Слева от кровати лежала Флора, завернувшись в складки гамака, словно в саван.
Ана попробовала встать — каждое движение отдавалось болью. Левое колено пульсировало. Она подняла руку и застонала от острой боли в грудной клетке. Левый локоть разогнулся с большим трудом, и Ана вздохнула, стараясь унять боль. Губы ее распухли.
Услышав стоны хозяйки, Флора подскочила к кровати:
— Позвольте помочь, моя хорошая.
Стоило служанке заговорить, как послышались торопливые шаги Рамона. Ана повернулась к открывшейся двери и через плечо Флоры увидела стоявшего на пороге мужа, словно ожидавшего, когда его пригласят войти. Их глаза встретились, и Рамон немедленно перевел взгляд на спину горничной.
— Уйди, Флора, — велел он.
Служанка обхватила Ану так крепко, что той стало больно. Рамон шагнул в комнату, не закрывая двери.
— Флора, ты можешь идти, — повторил он.
Служанка не двинулась с места, но Ана ощутила ее дрожь и отстранила ее от себя:
— Подожди в коридоре.
Флора неохотно отпустила Ану и попятилась к выходу, прикрыв руками живот. Рамон смотрел на пятившуюся горничную с недоумением, а когда, проходя мимо него, она скорчилась, он покраснел.
Ана заметила эту перемену и почувствовала удовлетворение, глядя, как неуверенно он шагнул в комнату, как взялся за столбик кровати, не решаясь подойти ближе. Его левая щека была расцарапана.

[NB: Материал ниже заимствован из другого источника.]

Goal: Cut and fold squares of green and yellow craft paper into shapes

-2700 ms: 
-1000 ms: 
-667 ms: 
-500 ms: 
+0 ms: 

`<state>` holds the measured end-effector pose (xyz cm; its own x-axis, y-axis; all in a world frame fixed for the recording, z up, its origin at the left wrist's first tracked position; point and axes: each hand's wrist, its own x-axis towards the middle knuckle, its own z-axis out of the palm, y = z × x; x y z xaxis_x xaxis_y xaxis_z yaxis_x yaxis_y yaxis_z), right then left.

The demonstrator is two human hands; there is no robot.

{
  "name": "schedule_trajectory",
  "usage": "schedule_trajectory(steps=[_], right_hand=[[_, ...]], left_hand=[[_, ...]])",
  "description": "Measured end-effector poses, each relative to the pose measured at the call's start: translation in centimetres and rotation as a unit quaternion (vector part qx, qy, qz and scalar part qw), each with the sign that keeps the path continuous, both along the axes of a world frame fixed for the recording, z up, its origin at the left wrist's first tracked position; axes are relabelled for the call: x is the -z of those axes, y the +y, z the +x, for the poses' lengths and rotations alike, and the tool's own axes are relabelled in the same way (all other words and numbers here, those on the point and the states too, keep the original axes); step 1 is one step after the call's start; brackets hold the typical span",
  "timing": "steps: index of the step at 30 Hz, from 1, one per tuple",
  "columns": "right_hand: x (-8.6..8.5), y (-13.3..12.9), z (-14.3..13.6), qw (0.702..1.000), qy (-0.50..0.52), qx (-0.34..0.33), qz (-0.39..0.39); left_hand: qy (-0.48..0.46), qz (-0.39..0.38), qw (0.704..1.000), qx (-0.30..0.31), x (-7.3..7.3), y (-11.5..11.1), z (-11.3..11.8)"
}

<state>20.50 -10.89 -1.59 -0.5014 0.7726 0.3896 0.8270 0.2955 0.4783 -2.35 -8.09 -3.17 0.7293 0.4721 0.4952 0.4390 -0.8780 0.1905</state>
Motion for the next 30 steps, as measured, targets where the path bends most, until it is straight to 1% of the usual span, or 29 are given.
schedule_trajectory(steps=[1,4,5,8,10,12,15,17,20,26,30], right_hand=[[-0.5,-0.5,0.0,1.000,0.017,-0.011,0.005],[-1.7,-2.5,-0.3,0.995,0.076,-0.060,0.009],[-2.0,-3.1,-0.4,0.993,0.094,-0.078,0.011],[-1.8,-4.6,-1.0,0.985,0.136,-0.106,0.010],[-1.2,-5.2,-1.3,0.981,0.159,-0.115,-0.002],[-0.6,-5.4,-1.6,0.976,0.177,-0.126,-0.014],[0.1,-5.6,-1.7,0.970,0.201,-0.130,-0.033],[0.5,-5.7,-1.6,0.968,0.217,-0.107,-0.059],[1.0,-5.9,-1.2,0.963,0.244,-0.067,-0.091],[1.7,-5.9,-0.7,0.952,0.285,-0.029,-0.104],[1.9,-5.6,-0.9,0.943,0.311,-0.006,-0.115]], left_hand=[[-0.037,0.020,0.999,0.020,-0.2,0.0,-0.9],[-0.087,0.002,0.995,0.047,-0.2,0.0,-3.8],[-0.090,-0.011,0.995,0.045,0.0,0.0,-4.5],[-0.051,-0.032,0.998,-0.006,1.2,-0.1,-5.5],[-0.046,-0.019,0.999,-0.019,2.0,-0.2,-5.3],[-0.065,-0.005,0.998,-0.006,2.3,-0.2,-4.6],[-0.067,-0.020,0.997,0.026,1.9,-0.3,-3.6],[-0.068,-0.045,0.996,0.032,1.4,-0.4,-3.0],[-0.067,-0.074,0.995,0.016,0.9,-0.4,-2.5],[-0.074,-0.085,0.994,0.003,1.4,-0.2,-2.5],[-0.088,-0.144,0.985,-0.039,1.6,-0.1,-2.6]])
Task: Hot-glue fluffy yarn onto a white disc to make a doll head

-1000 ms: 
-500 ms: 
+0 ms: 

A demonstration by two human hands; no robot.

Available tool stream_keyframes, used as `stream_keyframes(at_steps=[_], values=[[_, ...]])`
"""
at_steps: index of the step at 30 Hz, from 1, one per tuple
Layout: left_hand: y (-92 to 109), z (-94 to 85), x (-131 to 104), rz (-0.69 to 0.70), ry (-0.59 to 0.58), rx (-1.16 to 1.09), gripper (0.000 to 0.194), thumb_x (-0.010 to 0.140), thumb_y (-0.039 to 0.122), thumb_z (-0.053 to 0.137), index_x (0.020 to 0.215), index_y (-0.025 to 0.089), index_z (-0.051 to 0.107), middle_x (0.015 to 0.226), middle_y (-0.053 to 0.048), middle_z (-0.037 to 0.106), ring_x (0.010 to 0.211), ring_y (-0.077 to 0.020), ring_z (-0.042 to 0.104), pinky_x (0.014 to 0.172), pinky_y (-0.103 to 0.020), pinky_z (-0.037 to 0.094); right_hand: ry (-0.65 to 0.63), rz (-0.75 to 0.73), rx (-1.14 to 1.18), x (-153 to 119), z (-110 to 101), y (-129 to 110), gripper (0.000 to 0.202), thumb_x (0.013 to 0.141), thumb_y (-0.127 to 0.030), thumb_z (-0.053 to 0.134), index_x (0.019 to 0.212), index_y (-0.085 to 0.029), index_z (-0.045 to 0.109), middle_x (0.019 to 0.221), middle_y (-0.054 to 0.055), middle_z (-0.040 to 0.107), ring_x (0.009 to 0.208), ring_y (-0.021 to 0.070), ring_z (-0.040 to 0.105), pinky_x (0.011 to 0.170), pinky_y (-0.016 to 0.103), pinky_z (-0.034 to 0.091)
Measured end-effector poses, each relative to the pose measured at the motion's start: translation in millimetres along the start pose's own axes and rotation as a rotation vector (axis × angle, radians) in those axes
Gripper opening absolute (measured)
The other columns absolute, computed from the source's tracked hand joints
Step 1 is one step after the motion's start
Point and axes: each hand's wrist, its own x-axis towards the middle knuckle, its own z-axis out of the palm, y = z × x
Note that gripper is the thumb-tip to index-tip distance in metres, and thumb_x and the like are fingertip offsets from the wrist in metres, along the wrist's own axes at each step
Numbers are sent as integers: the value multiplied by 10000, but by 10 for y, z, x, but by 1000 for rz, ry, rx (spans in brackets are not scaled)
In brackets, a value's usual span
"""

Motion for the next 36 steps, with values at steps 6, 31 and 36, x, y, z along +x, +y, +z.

— Ана, мне так жаль! — наконец проговорил он, и Ане показалось, он сейчас расплачется.
— Тебе жаль! — огрызнулась она, глядя на свои ладони, сжавшиеся в кулаки. Ана распрямила пальцы и прижала к животу. — Тебе жаль! — снова сказала она, испытывая острую боль от каждого вдоха.
— Да, — произнес он дрожащим голосом, — мне жаль. Прости меня, любовь моя.
Рамон стоял у кровати, схватившись рукой за столбик, умоляя о прощении и надеясь получить его раньше, чем он подойдет ближе. Ана отвернулась, чтобы не видеть лица мужа, его нерешительности, не видеть, как безмолвно шевелятся его губы в жалкой попытке объясниться.
— Вон отсюда! — тихо сказала Ана, и Рамон вздрогнул, словно она закричала. — Негодяй! Подлец!